• WHAT THE TASK REQUIRES
Up to and including the final line, retype each line of the records below, starting with the one that contains "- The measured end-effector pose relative".

• EXERCISE INPUTS
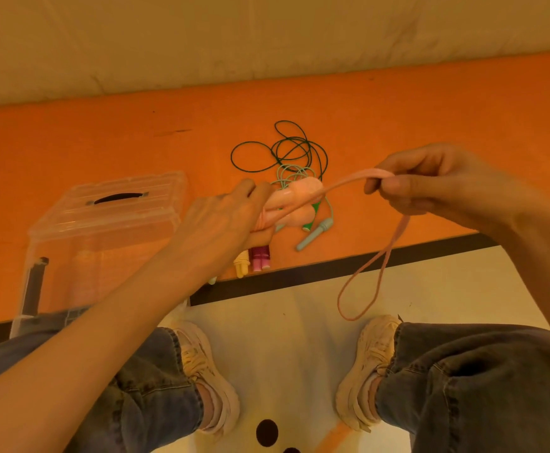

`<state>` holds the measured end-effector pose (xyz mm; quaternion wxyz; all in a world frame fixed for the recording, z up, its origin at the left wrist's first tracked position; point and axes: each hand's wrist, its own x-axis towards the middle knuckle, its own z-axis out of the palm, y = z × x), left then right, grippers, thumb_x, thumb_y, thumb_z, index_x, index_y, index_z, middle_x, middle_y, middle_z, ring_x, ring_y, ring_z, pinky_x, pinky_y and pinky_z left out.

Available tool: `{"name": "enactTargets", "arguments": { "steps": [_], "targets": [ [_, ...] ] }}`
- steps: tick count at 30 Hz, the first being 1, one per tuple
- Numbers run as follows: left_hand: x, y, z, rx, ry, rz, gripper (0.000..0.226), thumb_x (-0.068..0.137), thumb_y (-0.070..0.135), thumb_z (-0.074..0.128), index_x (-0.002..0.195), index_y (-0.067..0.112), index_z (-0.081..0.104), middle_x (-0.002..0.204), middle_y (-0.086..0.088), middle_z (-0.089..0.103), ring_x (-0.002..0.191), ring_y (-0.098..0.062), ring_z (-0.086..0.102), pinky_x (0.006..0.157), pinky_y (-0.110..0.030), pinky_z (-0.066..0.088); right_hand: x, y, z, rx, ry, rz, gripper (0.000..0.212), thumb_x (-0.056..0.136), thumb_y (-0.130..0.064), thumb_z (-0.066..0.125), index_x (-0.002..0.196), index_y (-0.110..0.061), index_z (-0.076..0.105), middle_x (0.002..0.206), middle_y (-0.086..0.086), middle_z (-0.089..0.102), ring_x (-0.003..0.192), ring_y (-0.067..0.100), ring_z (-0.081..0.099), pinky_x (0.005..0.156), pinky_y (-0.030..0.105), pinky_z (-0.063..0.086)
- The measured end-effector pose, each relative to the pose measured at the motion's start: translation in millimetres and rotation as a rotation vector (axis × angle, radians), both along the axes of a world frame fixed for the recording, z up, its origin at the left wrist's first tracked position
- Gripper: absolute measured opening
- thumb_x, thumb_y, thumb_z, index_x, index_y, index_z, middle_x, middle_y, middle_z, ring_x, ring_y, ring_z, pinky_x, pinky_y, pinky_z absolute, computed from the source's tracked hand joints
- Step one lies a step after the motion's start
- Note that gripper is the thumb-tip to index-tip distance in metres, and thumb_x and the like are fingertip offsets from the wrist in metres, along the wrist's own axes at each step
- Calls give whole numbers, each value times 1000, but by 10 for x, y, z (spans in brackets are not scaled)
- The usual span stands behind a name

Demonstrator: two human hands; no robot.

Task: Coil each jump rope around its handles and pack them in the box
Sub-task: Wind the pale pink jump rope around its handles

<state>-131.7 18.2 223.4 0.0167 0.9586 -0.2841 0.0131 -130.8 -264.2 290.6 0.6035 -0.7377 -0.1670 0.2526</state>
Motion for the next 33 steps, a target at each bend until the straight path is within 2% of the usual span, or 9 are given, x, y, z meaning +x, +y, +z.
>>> {"name": "enactTargets", "arguments": {
  "steps": [5, 11, 15, 17, 21, 25, 27, 30, 33],
  "targets": [
    [-26, -4, -4, 100, 180, -97, 57, 88, 58, 43, 135, 26, 36, 116, 0, 53, 88, -26, 63, 85, -51, 49, 10, 177, -16, -217, -187, -167, 25, 88, -31, 50, 92, -14, 68, 64, 3, 45, 54, 16, 31, 48, 21, 24],
    [-126, -111, 50, -29, 311, -270, 48, 89, 55, 49, 128, 28, 43, 107, 8, 53, 81, -15, 57, 65, -38, 51, 98, 257, -104, -323, -278, -230, 29, 100, -22, 46, 81, -9, 65, 61, 2, 43, 50, 1, 36, 48, 12, 29],
    [-210, -168, 94, -119, 252, -346, 62, 80, 64, 26, 125, 28, 48, 109, 10, 58, 79, -12, 59, 57, -37, 51, 164, 260, -178, -405, -287, -253, 30, 100, -23, 47, 78, -12, 65, 59, -3, 42, 52, 6, 34, 48, 17, 26],
    [-242, -184, 111, -168, 240, -352, 68, 78, 64, 26, 129, 24, 46, 112, 10, 60, 78, -13, 60, 56, -35, 51, 191, 261, -213, -437, -282, -260, 30, 99, -25, 48, 76, -16, 64, 59, -4, 42, 53, 7, 34, 49, 20, 27],
    [-307, -237, 130, -241, 229, -357, 87, 79, 62, 38, 150, 22, 6, 101, 4, 64, 56, -7, 45, 47, -24, 36, 210, 286, -238, -471, -308, -249, 29, 99, -25, 50, 76, -15, 64, 59, -4, 44, 56, 10, 38, 51, 20, 29],
    [-336, -267, 162, -312, 251, -314, 100, 81, 57, 50, 152, 21, -11, 108, 12, 57, 50, -2, 35, 44, -18, 32, 218, 267, -245, -493, -300, -251, 31, 99, -28, 49, 74, -18, 63, 60, -2, 44, 55, 11, 36, 52, 24, 28],
    [-317, -264, 174, -331, 202, -343, 93, 83, 57, 49, 154, 24, -1, 111, 20, 50, 63, -1, 41, 46, -19, 38, 208, 259, -248, -494, -289, -254, 30, 99, -29, 49, 75, -16, 64, 61, -1, 44, 56, 11, 36, 51, 22, 28],
    [-314, -255, 148, -348, 144, -399, 73, 84, 58, 49, 147, 26, 29, 127, 10, 55, 86, -3, 54, 53, -31, 52, 202, 277, -250, -477, -275, -250, 30, 98, -28, 50, 76, -15, 64, 60, -4, 45, 54, 6, 36, 49, 17, 28],
    [-314, -276, 145, -392, 104, -397, 59, 87, 55, 51, 136, 22, 43, 125, 5, 57, 87, -14, 63, 55, -35, 53, 202, 285, -251, -473, -260, -228, 30, 98, -28, 50, 78, -12, 65, 58, -6, 44, 49, 1, 35, 47, 15, 28]
  ]
}}
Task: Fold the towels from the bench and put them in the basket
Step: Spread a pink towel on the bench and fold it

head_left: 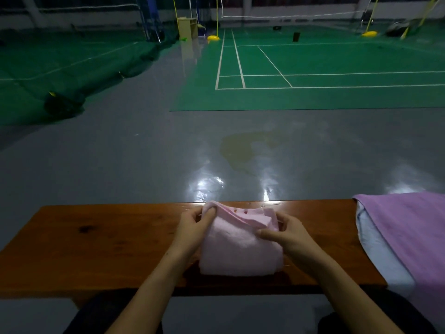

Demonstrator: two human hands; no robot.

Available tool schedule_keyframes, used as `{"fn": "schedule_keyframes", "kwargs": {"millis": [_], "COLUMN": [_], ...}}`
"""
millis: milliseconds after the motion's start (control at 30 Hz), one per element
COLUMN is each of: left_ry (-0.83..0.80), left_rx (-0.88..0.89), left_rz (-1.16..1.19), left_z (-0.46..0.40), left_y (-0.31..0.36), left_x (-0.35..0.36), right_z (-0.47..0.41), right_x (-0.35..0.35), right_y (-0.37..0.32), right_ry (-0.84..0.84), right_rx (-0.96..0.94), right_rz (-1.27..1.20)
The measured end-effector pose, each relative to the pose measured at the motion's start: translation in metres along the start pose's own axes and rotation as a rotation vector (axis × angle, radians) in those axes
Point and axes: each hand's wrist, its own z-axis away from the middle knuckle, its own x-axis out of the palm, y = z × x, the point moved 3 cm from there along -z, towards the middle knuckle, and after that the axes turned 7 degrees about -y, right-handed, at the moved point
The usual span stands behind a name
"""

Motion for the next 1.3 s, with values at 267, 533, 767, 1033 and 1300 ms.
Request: {"fn": "schedule_keyframes", "kwargs": {"millis": [267,533,767,1033,1300], "left_ry": [0.117,0.226,0.227,-0.205,-0.213], "left_rx": [-0.051,-0.078,0.130,0.321,0.139], "left_rz": [-0.111,-0.616,-1.039,-1.394,-1.340], "left_z": [-0.036,-0.032,-0.018,0.001,0.000], "left_y": [-0.026,-0.019,-0.013,-0.065,-0.064], "left_x": [0.011,0.013,0.019,0.059,0.029], "right_z": [-0.049,-0.061,-0.049,-0.038,-0.038], "right_x": [-0.016,-0.017,-0.015,0.046,0.005], "right_y": [0.023,0.038,0.029,0.066,0.074], "right_ry": [0.373,0.491,0.689,0.009,0.079], "right_rx": [-0.039,-0.027,-0.162,-0.213,0.036], "right_rz": [0.271,0.528,1.028,1.329,1.411]}}
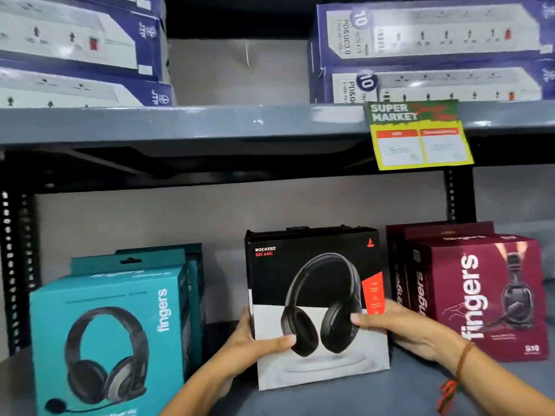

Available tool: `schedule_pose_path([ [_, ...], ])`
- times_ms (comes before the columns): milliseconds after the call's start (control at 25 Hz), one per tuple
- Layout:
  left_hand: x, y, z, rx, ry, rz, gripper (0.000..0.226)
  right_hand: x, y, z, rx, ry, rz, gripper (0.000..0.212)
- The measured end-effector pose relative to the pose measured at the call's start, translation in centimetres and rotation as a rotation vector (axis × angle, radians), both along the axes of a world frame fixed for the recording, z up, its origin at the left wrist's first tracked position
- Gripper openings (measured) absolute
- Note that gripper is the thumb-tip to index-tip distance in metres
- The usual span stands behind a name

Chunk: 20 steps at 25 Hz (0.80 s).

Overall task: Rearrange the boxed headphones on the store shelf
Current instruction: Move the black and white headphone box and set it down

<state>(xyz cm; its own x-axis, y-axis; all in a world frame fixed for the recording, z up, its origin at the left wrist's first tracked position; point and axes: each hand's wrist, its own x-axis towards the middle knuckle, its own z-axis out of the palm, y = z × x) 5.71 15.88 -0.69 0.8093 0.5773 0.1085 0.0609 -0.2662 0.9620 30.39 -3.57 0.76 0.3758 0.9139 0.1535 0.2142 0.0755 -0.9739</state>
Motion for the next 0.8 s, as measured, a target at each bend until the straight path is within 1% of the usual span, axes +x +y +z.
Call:
schedule_pose_path([
  [80,0.0,0.7,-0.1,-0.026,-0.035,-0.029,0.099,0.3,0.5,-0.1,-0.03,-0.065,0.011,0.064],
  [200,0.0,1.3,-0.4,-0.032,-0.055,-0.016,0.094,0.4,0.9,-0.1,-0.054,-0.117,-0.002,0.071],
  [280,0.3,1.5,-0.7,-0.006,-0.053,0.02,0.091,0.0,0.8,0.0,-0.069,-0.181,-0.037,0.074],
  [440,0.5,1.4,-0.8,0.082,-0.017,0.115,0.079,-1.3,0.4,0.2,-0.053,-0.306,-0.101,0.073],
  [600,0.7,1.1,-1.0,0.138,0.029,0.204,0.085,-2.2,-0.5,0.3,-0.054,-0.343,-0.138,0.068],
  [720,0.8,0.9,-1.1,0.165,0.046,0.222,0.091,-2.4,-1.2,0.1,-0.099,-0.349,-0.155,0.058],
  [800,0.7,0.6,-1.1,0.162,0.057,0.212,0.09,-2.4,-1.7,0.0,-0.111,-0.341,-0.149,0.054],
])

• TASK ANSWER
- The measured end-effector pose relative to the pose measured at the call's start, translation in centimetres and rotation as a rotation vector (axis × angle, radians), both along the axes of a world frame fixed for the recording, z up, its origin at the left wrist's first tracked position
- Gripper openings (measured) absolute
- Note that gripper is the thumb-tip to index-tip distance in metres
- The usual span stands behind a name

Chunk: 20 steps at 25 Hz (0.80 s).

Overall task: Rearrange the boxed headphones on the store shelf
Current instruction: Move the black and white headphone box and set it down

<state>(xyz cm; its own x-axis, y-axis; all in a world frame fixed for the recording, z up, its origin at the left wrist's first tracked position; point and axes: each hand's wrist, its own x-axis towards the middle knuckle, its own z-axis out of the palm, y = z × x) 5.71 15.88 -0.69 0.8093 0.5773 0.1085 0.0609 -0.2662 0.9620 30.39 -3.57 0.76 0.3758 0.9139 0.1535 0.2142 0.0755 -0.9739</state>
Motion for the next 0.8 s, as measured, a target at each bend until the straight path is within 1% of the usual span, axes +x +y +z.
Call:
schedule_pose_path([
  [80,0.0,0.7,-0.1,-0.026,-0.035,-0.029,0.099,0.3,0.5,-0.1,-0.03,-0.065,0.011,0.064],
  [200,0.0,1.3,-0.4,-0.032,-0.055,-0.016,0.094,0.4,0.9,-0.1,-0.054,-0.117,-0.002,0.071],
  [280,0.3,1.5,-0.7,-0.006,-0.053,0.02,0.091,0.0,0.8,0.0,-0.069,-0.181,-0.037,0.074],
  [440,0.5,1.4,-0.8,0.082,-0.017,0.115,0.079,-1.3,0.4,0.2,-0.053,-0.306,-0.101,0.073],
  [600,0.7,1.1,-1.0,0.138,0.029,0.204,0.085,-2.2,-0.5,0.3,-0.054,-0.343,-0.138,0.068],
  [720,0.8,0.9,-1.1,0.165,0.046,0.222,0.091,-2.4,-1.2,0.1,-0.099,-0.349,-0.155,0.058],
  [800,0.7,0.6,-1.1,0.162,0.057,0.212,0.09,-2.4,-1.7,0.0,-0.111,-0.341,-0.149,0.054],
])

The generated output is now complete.